Source data
- Opening Delimiter -

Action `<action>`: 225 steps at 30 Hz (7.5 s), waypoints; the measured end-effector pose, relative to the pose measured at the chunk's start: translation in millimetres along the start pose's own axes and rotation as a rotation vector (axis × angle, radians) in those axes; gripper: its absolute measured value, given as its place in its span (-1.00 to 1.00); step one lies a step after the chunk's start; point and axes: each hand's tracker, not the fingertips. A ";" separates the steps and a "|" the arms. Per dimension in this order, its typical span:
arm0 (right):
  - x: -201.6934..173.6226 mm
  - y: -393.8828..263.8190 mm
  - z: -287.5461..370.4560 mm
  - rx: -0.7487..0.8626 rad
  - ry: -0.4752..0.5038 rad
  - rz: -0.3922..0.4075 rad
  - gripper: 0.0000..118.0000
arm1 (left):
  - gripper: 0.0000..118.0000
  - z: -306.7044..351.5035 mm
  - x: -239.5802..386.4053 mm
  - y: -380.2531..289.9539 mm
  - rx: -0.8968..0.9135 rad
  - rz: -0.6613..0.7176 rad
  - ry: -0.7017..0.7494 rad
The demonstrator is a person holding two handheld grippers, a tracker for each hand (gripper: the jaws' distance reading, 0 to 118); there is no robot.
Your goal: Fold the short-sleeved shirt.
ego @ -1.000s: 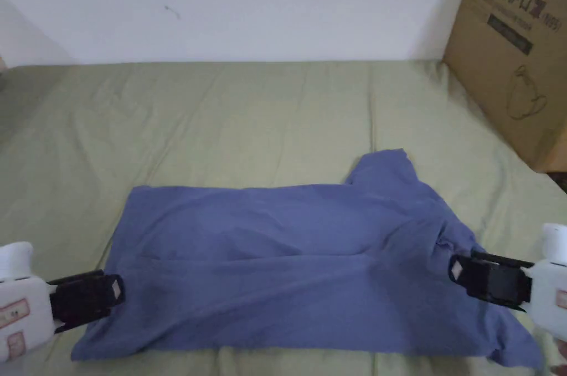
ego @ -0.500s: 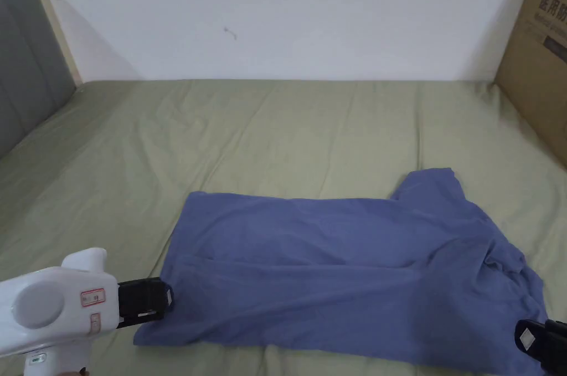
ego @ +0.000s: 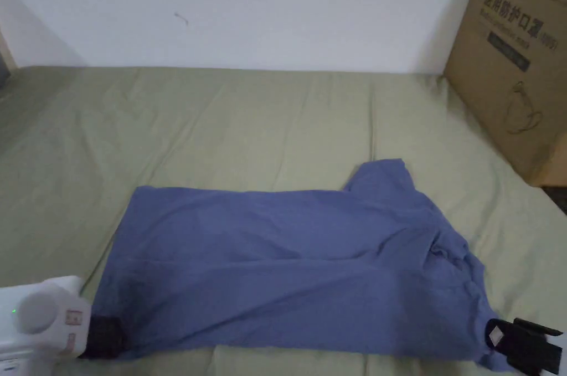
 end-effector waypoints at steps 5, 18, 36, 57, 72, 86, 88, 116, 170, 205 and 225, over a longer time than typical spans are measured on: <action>25.8 17.1 -14.4 0.004 -0.025 -0.039 -0.79 | -0.98 49.5 -0.8 -6.4 0.134 -0.023 -0.118; 53.1 18.5 -112.8 -0.349 -0.201 0.026 -0.15 | -0.98 58.5 -3.7 -0.2 0.142 0.017 -0.079; 65.2 -9.2 11.5 -0.382 -0.216 0.182 -0.87 | -0.98 107.5 -29.1 -78.2 0.042 0.001 -0.187; 8.2 -20.0 40.5 -0.030 -0.226 0.272 0.99 | 0.89 133.9 -22.4 -102.8 0.267 0.058 -0.250; -61.3 31.4 -6.4 0.044 0.001 0.236 -1.00 | -1.00 82.3 5.4 60.0 0.294 -0.089 -0.196; -33.2 28.8 -56.2 -0.112 -0.071 0.219 -1.00 | 0.54 -61.2 21.5 134.7 0.044 -0.204 -0.123; -29.2 38.6 -65.6 -0.114 -0.060 0.196 -1.00 | 0.06 -53.7 28.7 132.1 0.081 -0.321 -0.062; -12.0 170.9 -209.9 -0.202 -0.185 0.345 -1.00 | -0.97 64.3 16.0 100.5 0.245 -0.191 -0.248; -72.7 -28.5 26.4 0.000 0.033 0.273 -1.00 | -0.95 131.3 -29.7 -73.3 0.320 0.078 -0.396; -82.5 -32.3 14.5 -0.117 0.047 0.144 -1.00 | -0.86 36.6 -48.4 -72.8 0.101 0.119 -0.483; -54.1 -54.7 43.3 -0.106 0.111 0.101 -1.00 | 0.39 55.4 151.2 -75.3 -0.043 -0.006 -0.672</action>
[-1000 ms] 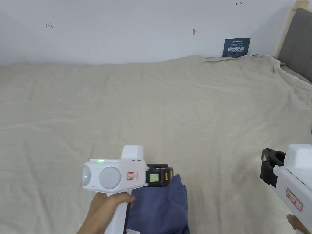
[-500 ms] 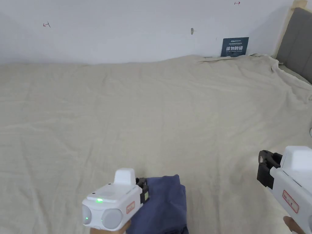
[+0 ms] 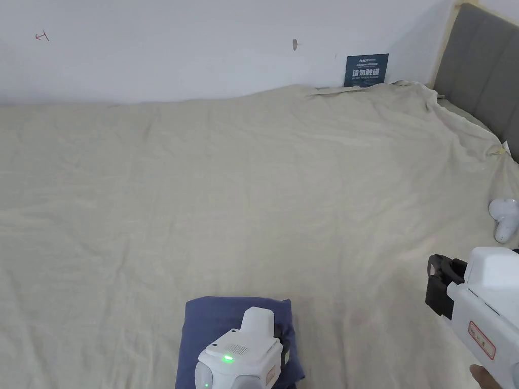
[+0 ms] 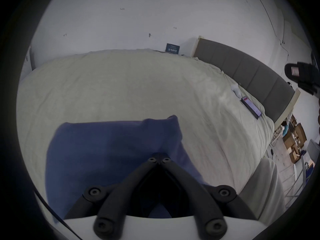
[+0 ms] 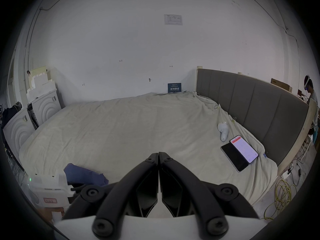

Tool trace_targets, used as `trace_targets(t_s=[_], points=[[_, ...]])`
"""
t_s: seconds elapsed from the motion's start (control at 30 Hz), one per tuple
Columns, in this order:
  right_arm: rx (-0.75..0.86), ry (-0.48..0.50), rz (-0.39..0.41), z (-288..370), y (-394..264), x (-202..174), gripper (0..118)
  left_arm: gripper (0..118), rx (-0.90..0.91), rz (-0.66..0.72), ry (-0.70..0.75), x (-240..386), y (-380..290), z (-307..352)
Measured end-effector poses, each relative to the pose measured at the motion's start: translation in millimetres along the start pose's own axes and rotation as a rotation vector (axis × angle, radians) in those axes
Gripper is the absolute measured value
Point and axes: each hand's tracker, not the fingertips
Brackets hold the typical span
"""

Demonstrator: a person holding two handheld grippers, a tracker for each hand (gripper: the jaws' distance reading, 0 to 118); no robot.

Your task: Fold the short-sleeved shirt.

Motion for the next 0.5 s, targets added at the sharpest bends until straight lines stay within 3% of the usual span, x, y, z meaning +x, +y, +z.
trace_targets(t_s=[0.27, 0.5], points=[[0.003, -0.009, -0.011, -1, 1, 1, 0, 0, 0.034, 0.033, -0.047, 8, 5, 8], [0.036, 0.005, -0.007, 4, 10, -11, 0, 0, 0.190, 0.009, -0.092, 13, 38, 46]])
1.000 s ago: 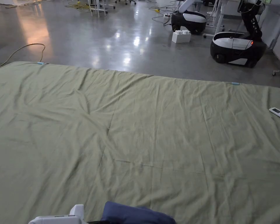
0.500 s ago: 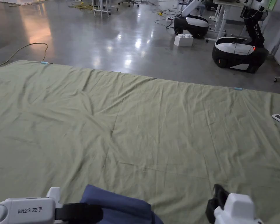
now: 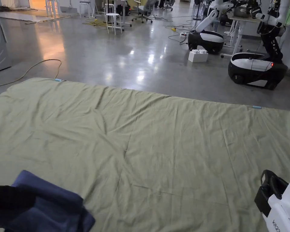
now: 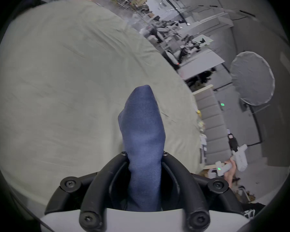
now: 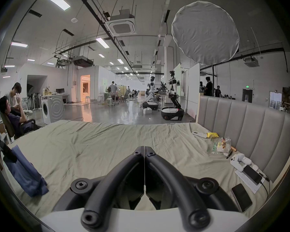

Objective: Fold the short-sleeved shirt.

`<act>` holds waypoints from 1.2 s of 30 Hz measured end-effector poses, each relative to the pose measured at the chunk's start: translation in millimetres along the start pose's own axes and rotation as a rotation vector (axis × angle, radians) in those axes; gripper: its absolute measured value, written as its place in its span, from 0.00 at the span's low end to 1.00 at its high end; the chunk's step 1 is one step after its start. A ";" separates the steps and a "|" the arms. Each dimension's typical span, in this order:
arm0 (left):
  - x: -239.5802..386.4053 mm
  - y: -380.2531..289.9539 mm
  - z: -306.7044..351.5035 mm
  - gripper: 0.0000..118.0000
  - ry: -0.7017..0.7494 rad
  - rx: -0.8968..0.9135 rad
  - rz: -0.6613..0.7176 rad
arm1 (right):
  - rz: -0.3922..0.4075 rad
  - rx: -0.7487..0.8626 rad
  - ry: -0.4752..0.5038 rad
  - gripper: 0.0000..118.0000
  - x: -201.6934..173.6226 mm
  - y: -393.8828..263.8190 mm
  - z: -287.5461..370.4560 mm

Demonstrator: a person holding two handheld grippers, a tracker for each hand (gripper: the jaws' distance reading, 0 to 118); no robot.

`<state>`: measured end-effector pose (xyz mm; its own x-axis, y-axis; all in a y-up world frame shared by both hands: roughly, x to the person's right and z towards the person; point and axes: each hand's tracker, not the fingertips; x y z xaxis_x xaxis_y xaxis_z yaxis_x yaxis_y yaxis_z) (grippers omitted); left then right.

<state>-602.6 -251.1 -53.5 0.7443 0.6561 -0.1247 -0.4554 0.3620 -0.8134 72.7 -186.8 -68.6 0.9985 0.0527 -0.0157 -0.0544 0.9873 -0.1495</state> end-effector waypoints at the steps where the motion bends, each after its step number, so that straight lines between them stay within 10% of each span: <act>1: -3.9 5.6 9.0 0.18 0.033 0.003 0.012 | -0.016 -0.007 0.003 0.01 0.5 -1.5 -0.7; 12: -28.5 36.7 50.0 0.21 0.478 -0.019 -0.061 | -0.025 -0.075 -0.001 0.01 2.3 -24.6 -0.7; 20: -49.3 36.4 34.5 0.49 0.628 0.064 -0.074 | -0.035 -0.110 0.008 0.01 6.5 -30.0 0.3; 26: -44.7 41.6 37.2 0.52 0.732 0.106 -0.098 | -0.040 -0.115 0.004 0.01 15.7 -30.5 5.6; 27: -44.4 54.6 65.8 0.52 1.358 0.165 -0.474 | -0.038 -0.117 0.000 0.01 16.9 -30.7 6.1; 36: 19.6 31.3 38.7 0.52 1.368 0.281 -0.762 | -0.055 -0.129 -0.010 0.01 22.4 -35.6 15.3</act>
<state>-621.2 -201.2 -59.5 0.6185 -0.7358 -0.2757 0.2565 0.5207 -0.8143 97.1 -218.5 -48.5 1.0000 0.0017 0.0061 0.0000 0.9613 -0.2755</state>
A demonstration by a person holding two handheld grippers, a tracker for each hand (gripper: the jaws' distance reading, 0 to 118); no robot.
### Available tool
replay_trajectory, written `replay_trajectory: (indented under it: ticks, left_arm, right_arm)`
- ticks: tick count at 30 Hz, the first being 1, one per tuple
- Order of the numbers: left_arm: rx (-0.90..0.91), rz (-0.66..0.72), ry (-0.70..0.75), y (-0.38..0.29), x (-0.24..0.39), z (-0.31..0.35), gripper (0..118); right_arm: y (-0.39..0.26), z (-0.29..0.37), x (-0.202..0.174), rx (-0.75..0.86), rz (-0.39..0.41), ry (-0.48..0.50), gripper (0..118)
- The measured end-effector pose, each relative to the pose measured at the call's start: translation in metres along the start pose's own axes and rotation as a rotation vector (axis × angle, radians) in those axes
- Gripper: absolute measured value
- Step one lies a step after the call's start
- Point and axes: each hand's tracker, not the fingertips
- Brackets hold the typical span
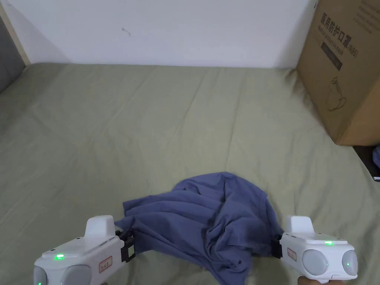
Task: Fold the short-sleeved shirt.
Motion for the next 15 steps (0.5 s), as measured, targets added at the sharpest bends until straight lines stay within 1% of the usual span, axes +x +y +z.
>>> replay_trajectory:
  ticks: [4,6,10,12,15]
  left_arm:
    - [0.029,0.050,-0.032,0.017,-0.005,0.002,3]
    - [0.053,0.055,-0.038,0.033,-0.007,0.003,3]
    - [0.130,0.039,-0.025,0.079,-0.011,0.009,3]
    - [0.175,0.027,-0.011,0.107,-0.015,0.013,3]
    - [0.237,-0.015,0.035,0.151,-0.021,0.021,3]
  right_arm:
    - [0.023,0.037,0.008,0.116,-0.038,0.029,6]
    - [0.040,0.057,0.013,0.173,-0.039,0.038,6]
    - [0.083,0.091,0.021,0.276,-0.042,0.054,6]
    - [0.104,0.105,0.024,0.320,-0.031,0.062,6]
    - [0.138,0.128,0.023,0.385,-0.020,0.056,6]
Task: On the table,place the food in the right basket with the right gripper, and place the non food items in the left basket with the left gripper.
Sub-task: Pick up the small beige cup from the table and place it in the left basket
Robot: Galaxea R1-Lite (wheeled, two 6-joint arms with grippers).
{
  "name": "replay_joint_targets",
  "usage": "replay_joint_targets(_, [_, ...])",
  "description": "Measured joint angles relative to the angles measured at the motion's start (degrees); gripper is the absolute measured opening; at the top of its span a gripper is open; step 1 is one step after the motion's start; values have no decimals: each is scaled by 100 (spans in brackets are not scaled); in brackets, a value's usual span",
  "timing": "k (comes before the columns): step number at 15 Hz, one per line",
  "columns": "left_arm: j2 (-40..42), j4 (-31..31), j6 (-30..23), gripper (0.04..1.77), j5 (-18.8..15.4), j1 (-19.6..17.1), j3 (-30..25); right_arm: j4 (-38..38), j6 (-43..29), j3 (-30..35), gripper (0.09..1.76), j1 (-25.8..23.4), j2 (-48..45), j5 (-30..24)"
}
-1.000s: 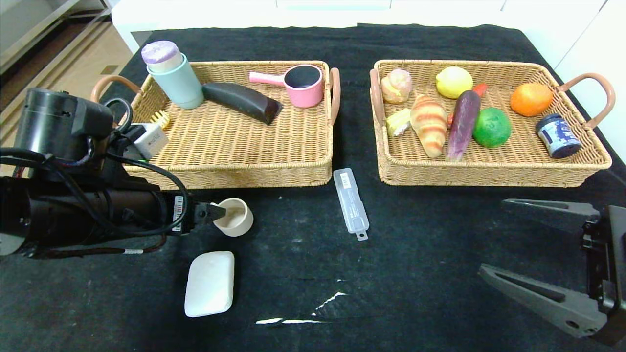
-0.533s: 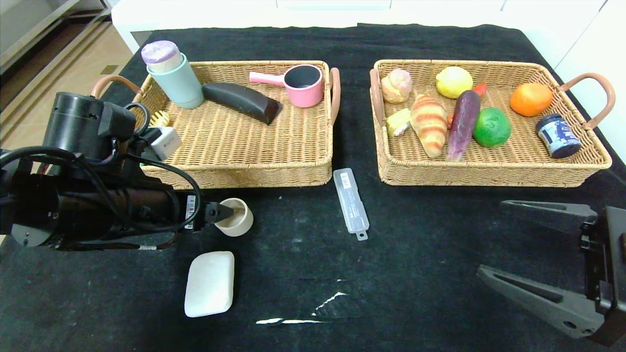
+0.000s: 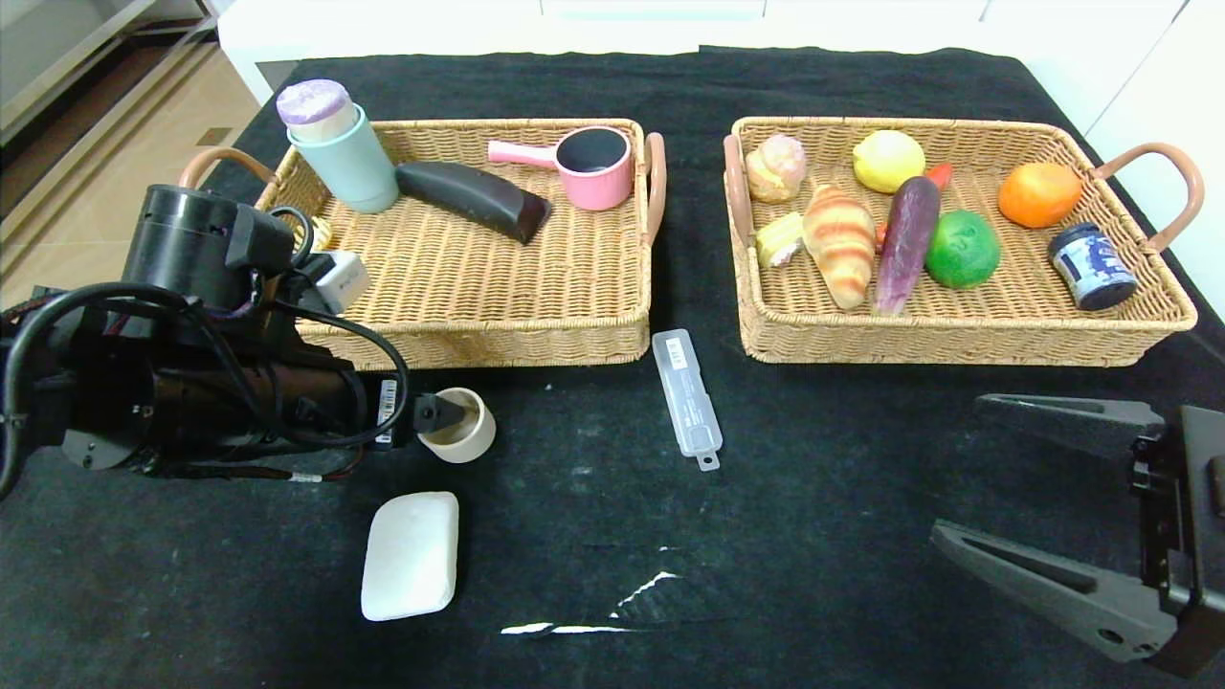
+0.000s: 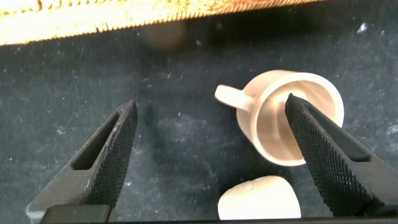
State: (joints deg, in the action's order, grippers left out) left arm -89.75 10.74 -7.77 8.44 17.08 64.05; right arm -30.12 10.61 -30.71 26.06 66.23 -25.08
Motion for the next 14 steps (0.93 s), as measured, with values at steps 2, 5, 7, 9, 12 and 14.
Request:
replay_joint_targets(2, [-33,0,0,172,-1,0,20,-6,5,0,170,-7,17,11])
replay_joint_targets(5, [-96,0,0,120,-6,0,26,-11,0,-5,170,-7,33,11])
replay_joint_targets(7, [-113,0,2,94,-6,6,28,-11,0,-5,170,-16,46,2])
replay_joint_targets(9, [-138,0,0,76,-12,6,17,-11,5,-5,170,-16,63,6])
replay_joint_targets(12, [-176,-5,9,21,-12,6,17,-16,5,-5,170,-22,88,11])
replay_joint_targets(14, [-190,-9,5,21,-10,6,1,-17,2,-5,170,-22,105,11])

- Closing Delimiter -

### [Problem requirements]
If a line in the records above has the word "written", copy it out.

### [Response area]
`<act>` holds waypoints from 1.2 s of 30 Hz measured end-effector poses, each relative to the pose measured at the chunk's start: translation in millimetres along the start pose's own axes and rotation as a rotation vector (axis × angle, radians) in those axes; gripper: its absolute measured value, written as its place in its span, from 0.00 at the span's low end to 1.00 at its high end; the chunk's step 1 is one step after its start. A ";" separates the steps and a "|" the arms. Each dimension's typical span, in this order:
replay_trajectory, written `replay_trajectory: (indented under it: ticks, left_arm, right_arm)`

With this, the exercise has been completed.